Provided data »
—————

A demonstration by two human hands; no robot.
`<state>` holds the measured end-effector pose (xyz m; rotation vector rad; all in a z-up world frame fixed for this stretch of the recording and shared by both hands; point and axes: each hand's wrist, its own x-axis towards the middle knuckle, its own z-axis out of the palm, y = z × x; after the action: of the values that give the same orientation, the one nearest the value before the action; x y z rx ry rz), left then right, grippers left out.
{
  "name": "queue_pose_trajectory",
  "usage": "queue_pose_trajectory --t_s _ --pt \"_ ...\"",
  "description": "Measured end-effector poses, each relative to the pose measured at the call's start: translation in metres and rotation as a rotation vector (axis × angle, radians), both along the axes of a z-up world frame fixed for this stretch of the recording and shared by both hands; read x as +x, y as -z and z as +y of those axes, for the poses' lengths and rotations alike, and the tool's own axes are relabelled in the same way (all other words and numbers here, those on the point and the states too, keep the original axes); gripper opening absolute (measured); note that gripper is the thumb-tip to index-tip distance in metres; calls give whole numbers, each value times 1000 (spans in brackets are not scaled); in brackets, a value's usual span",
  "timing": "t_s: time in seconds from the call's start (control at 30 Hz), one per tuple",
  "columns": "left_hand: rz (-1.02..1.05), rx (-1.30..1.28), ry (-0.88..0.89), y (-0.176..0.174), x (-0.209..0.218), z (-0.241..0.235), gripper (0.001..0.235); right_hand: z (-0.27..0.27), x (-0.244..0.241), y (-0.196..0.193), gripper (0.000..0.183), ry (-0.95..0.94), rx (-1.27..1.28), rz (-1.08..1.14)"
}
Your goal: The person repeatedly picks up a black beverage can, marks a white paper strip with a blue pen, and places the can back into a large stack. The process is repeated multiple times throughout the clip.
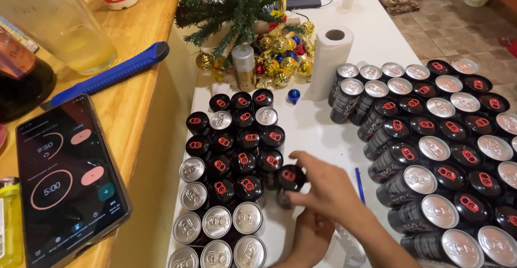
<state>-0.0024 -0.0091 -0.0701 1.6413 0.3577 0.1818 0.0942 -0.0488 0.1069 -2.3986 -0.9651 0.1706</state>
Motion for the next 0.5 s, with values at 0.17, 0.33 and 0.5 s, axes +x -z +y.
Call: queue_pose_trajectory --t_s 0.17,0.33,0.5 --pt "-102 -291 55 -44 -5 2 27 -5 22 -24 61 29 -127 -46" --pt "-75 -291 59 -54 -5 4 25 -9 33 -34 56 -6 -175 -67" --pt "-42 -306 61 -55 -5 3 24 -13 60 -17 60 6 -185 -210"
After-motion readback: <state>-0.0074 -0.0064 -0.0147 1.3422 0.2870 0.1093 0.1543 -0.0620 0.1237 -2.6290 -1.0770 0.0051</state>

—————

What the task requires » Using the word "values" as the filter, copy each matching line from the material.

Solution for this task »
`<state>` holds the measured end-effector pose (xyz m; rotation vector rad; all in a z-up world frame fixed for this stretch of the recording and shared by both hands; point and axes: each hand's wrist, its own x-axis towards the middle knuckle, its own z-axis out of the palm, y = z × x; after the action: of the values that give the same orientation, the one nearest the value before the action; x y z rx ry rz), left then right, grippers left out.
Motion for the next 0.5 s, with values at 0.17, 0.33 and 0.5 s, axes +x -z +y.

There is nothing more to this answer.